[Task material — start]

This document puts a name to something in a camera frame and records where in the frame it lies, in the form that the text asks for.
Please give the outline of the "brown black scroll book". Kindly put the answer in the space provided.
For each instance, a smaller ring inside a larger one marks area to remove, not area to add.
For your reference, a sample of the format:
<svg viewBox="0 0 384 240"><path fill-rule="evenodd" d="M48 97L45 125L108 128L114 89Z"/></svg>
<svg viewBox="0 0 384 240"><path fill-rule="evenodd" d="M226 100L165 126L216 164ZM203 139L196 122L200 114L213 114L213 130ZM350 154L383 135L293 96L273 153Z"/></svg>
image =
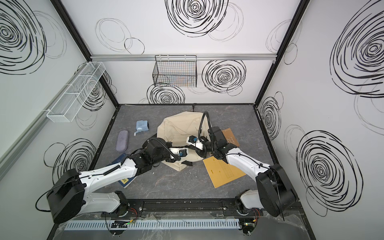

[Task material — finish]

(Work order): The material above must be set down word for word, with no picture carried over.

(Your solution):
This document puts a name to something in a camera frame and records where in the frame it lies, in the form that the text asks for.
Please give the outline of the "brown black scroll book". Kindly put the answer in the space provided.
For each instance, a smaller ring inside a larger one marks area to remove, not area to add.
For your reference, a sample of the format:
<svg viewBox="0 0 384 240"><path fill-rule="evenodd" d="M48 97L45 125L108 128L114 89Z"/></svg>
<svg viewBox="0 0 384 240"><path fill-rule="evenodd" d="M226 100L165 126L216 164ZM203 139L196 122L200 114L213 114L213 130ZM350 154L383 135L293 96L273 153Z"/></svg>
image =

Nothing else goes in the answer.